● **Directions**:
When you reach the line in the listing below that contains "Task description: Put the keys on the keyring", begin returning lines exactly as written, and stop after the line that contains "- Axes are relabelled". Return no other lines.

#####

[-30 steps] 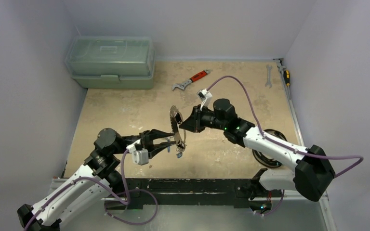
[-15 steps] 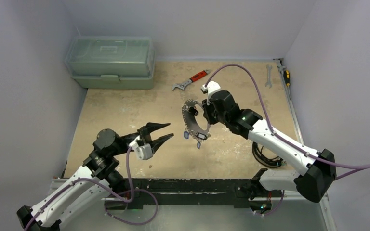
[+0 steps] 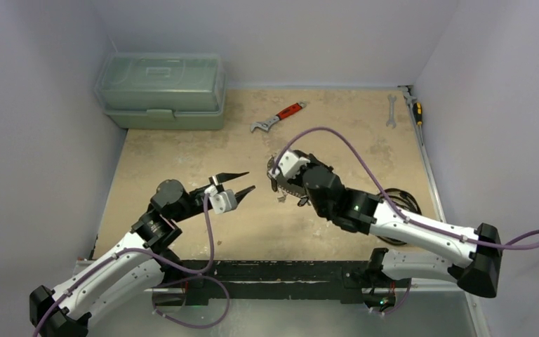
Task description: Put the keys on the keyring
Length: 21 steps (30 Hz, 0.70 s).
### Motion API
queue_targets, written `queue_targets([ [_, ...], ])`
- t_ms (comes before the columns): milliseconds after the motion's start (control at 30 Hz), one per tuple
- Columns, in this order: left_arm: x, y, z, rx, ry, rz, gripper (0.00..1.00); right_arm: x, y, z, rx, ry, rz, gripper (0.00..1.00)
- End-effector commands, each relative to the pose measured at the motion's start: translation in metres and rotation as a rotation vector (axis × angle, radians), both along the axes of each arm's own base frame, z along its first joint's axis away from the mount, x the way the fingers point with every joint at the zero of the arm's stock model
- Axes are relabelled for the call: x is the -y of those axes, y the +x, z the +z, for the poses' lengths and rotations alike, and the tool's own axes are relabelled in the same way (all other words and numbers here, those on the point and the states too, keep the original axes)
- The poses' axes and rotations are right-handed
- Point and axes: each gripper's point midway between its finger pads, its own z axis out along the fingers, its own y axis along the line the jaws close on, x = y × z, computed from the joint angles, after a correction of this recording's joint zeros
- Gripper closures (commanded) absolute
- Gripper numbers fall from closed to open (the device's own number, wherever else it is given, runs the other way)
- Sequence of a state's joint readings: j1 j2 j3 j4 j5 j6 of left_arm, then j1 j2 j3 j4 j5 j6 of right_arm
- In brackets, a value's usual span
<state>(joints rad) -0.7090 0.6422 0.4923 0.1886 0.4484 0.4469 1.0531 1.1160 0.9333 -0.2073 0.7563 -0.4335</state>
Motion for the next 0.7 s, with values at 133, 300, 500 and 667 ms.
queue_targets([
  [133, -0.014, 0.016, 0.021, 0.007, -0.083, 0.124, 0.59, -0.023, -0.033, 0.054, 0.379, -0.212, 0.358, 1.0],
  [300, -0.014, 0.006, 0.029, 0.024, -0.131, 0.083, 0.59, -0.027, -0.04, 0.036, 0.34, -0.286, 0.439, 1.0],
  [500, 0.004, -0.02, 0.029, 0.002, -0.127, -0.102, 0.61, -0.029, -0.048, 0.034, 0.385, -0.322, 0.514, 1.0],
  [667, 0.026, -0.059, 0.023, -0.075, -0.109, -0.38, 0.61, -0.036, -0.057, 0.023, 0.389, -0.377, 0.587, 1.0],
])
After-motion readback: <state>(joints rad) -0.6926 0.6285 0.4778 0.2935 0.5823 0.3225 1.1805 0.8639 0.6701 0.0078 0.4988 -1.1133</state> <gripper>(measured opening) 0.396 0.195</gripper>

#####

● **Result**:
Task description: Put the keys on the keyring
Length: 21 steps (30 Hz, 0.70 s).
### Motion API
queue_targets, written `queue_targets([ [_, ...], ])`
- t_ms (comes before the columns): milliseconds after the motion's start (control at 30 Hz), one per tuple
- Columns, in this order: left_arm: x, y, z, rx, ry, rz, gripper (0.00..1.00); right_arm: x, y, z, rx, ry, rz, gripper (0.00..1.00)
- End-effector commands, each relative to the pose measured at the motion's start: translation in metres and rotation as a rotation vector (axis × angle, radians), both along the axes of each arm's own base frame, z along its first joint's axis away from the mount, x the way the fingers point with every joint at the zero of the arm's stock model
- Axes are relabelled for the call: x is the -y of those axes, y the +x, z the +z, for the poses' lengths and rotations alike, and the tool's own axes are relabelled in the same way (all other words and numbers here, those on the point and the states too, keep the original axes)

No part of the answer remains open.